A painter regardless of any classification. That's how it went Fahrelnissa Zeid, a woman who sucked culture and art at home and who had a life as a film, which undoubtedly was decisive in her artistic development by including two marriages, trips to many countries – with all the important capitals in the world of art of the moment-, a depression followed by a suicide attempt, good and bad fortune, avant-garde reference in Istanbul, Berlin and Paris, in addition to becoming princess and mother and grandmother of two princes of the Iraqi royal house.
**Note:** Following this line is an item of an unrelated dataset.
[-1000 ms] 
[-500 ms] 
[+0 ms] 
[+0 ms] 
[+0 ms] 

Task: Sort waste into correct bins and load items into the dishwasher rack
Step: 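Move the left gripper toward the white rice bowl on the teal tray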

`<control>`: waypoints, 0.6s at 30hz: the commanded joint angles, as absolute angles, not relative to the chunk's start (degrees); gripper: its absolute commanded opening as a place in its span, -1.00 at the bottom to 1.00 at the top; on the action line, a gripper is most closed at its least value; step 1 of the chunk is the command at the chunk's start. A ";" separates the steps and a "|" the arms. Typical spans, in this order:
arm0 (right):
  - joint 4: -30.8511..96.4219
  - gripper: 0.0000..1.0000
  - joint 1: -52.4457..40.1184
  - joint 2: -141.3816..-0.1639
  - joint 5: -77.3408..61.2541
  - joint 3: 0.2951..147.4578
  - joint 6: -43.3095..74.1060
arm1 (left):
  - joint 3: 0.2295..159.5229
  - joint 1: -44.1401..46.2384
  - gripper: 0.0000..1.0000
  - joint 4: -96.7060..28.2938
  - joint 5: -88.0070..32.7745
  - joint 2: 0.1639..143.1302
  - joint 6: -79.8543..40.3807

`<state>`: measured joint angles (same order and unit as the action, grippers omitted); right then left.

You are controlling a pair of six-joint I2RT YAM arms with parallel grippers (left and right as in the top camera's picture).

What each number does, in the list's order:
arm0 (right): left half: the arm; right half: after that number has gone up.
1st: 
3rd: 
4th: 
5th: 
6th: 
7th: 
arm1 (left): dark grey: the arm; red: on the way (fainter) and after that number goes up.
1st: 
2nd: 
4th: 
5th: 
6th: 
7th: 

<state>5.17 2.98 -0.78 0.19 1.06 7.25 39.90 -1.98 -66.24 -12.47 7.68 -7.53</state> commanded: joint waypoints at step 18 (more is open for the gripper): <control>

Zeid used drawings, lithographs and sculptures to combine elements of Byzantine Islamic art with abstraction and other influences from the West. His works, which deal with a wide variety of subjects (from scenes from everyday life to portraits of relatives, relatives and friends), have great intensity because of the brightness of the colors, the way they contrast with the thick black lines that used and for the energy inherent in the composition, regardless of the format used. Its kaleidoscopic technique is very similar to that of Byzantine mosaics and Ottoman stained glass, and although the art that developed most is predominantly abstract, its style, said by itself, is unique and based on Sufism, the mystical branch of Islam .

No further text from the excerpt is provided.